Wow, your skin is flawless! You look beautiful from what I can see
toadted I really don't think you are going to believe anyone right now but you look lovely. You totally have your own style and without knowing you it seems to totally suit you. I petsonally think you are just in a bad place right now and would recommend that you don't make any major wardrobe changes yet until you've come to terms with everything that has recently happened to you x
Mumsnetter Hopefully is a House of Colour consultant, she has a blog which is worth a read www.appliedstyle.co.uk/colour.html
Despite what some might think of it she is the perfect example (I think) of someone young and fashion forward giving the house of colour thing a chance. the style days can really transform your approach to shopping and dressing as you get to understand your body and your look so much more clearly. They analyse your proportions and you complete a lifestyle and personality questionnaire which is a fascinating exercise. I promise you will come away from it with so many answers including why certain looks just don't work and which clothing shapes look best for your body and style or. It's a revelation
Oh and from a colour perspective, if you suit lilac you are probably a Summer... www.truth-is-beauty.com/celebrity-light-summers.html
I will stop nagging you now
I think you are being very hard on yourself too. You look lovely.
I can't do wrap dresses either, I think because I am pretty small boob wise.
It really is fine to have a small window of style which suits you. I know I can't do many things and that's fine, saves bad shopping!
You have a great figure and look very good. I hope you can feel you do.
OMG you are stunning! I feel embarrassed to have even offered you advice. You look far better than the models in those links. (I looked at some of your other pics too.) What beautiful colouring you have. And great style!
Agree with those who have said you should give it time, and perhaps find somebody you can talk things through with. You certainly don't need a style rethink.
Omfg.You are gorgeous! Is this the alleged sack of spuds outfit? You couldn't look less like a King Edward if you tried!
It's definitely all in your mind, almost certainly due to the tough time you've been having. Give yourself some time and stick with the counselling.
You sound lovely so I'm fighting the urge to be .

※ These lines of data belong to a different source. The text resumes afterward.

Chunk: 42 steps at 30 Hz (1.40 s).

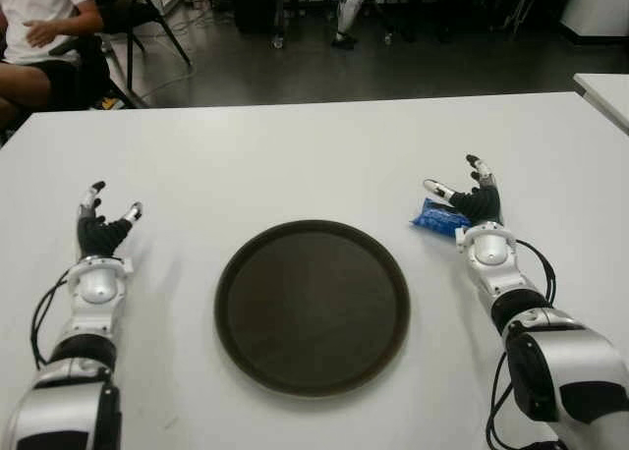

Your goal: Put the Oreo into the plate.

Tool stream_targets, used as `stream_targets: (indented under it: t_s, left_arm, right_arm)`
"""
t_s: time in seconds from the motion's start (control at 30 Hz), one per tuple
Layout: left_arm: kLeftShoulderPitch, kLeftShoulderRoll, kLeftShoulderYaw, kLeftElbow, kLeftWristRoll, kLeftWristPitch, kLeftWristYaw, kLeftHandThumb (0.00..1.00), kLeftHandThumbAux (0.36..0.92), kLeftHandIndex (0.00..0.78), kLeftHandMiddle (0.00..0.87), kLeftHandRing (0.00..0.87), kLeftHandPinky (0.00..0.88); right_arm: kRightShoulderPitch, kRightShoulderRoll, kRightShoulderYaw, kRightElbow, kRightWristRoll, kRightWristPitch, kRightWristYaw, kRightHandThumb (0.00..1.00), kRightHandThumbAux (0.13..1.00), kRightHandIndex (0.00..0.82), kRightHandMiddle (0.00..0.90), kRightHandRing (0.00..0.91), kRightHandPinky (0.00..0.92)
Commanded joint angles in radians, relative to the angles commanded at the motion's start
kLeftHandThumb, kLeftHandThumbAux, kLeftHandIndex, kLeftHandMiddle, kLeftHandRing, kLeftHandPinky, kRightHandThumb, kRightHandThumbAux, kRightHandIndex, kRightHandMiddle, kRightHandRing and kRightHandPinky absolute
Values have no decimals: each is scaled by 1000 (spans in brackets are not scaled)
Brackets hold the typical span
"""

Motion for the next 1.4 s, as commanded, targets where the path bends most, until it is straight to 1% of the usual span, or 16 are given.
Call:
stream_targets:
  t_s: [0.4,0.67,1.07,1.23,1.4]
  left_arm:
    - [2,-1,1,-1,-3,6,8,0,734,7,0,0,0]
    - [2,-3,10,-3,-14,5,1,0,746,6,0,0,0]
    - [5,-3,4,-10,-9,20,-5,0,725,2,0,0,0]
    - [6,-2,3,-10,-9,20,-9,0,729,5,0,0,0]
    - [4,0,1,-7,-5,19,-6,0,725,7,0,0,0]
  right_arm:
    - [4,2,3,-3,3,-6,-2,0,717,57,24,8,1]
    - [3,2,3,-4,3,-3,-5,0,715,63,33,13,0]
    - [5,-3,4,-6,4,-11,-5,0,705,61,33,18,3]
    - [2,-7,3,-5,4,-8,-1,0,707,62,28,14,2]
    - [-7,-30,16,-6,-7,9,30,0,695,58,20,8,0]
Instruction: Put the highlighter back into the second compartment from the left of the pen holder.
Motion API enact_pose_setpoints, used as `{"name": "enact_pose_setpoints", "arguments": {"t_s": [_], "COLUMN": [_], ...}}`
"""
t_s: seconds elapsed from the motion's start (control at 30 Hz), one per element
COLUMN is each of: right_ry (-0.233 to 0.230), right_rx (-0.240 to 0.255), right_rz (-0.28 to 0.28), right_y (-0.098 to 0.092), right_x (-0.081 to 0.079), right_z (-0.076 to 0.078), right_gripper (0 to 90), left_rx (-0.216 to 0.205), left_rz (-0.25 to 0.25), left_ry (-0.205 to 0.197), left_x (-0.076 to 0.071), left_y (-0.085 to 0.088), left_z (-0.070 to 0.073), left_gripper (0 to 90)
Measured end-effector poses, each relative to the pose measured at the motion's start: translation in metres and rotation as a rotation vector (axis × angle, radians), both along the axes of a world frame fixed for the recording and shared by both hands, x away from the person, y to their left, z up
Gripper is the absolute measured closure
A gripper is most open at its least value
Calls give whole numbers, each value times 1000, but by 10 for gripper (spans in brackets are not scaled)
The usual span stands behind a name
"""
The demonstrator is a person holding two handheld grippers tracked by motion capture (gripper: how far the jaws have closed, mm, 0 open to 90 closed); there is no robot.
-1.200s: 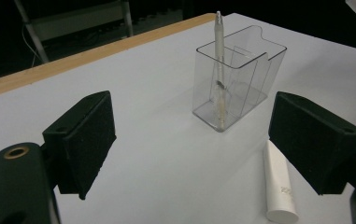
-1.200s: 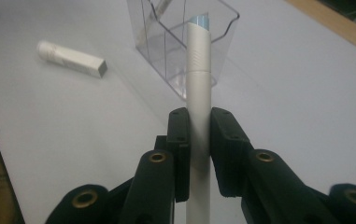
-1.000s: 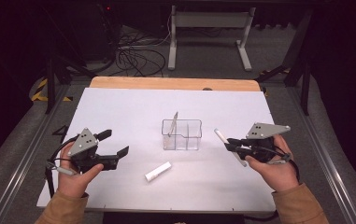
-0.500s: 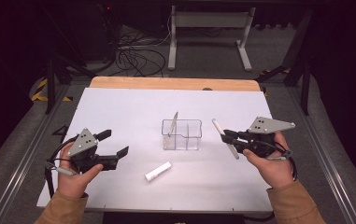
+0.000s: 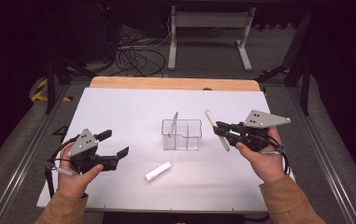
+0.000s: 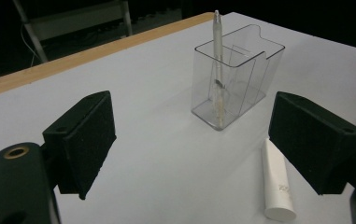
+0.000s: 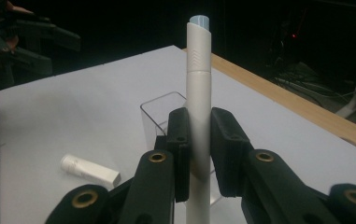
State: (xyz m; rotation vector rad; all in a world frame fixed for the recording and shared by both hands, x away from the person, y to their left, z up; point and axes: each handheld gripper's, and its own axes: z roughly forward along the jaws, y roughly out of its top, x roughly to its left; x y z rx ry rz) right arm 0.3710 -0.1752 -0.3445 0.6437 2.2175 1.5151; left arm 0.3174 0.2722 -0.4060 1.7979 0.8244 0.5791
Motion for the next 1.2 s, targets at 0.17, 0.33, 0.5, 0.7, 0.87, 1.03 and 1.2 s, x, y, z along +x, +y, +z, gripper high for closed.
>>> {"name": "enact_pose_setpoints", "arguments": {"t_s": [0.17, 0.33, 0.5, 0.7, 0.87, 1.03, 1.2], "right_ry": [-15, -27, -35, -45, -43, -33, -34], "right_rx": [31, 50, 72, 96, 119, 153, 166], "right_rz": [11, 10, 3, -13, -20, -23, -32], "right_y": [11, 22, 32, 42, 50, 59, 68], "right_x": [6, 12, 18, 26, 33, 40, 44], "right_z": [1, 0, -1, -5, -9, -14, -18], "right_gripper": [788, 788, 788, 788, 788, 788, 788], "left_rx": [-1, -1, -1, 1, 0, 1, 1], "left_rz": [-1, -2, -2, -4, -6, -7, -7], "left_ry": [0, -3, -1, -2, -1, -1, -1], "left_x": [0, -1, -1, -1, -1, -2, -2], "left_y": [1, 1, 1, 1, 1, 1, 1], "left_z": [0, 1, 1, 1, 1, 1, 1], "left_gripper": [155, 155, 155, 155, 155, 155, 155]}}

You look lovely though I'm sure you find that difficult to believe right now. Concentrate on feeling better before you make any drastic changes to your appearance. I speak from experience when I say that the inside needs to be dealt with before the outside. I hope you feel better soon and if you need to talk, about anything, you can PM me anytime
Thanks you lot! I have to admit that the online pics are obviously best of a bunch and chosen due to being more flattering to me than usual. Everything translates so differently when we are in motion, of course. I have a photo of my Marant tee and it does not show the 'sack o spuds' effect like it did in town today
I have been thinking more about this issue and had a long chat with my mother this evening. I asked her honest opinion and she couldn't understand what my problem was, that I looked fine in all my clothes - except loose tops and tees. I think tees look better under blazers or cardi's, etc, but make me look boxy & shapeless on their own.
One practical thing that makes sense is that I like all of my clothes but not sure how well they work together. So I have these nice skirts but the wrong type of jumper/top to go with them. Will have to think carefully about future purchases.
I do appreciate the kind words, and feel a bit foolish for making the post - but the idea of the problem being technical (style related) was worth asking for. I can definitely see how my self esteem factors here, too, and shall have to work on that.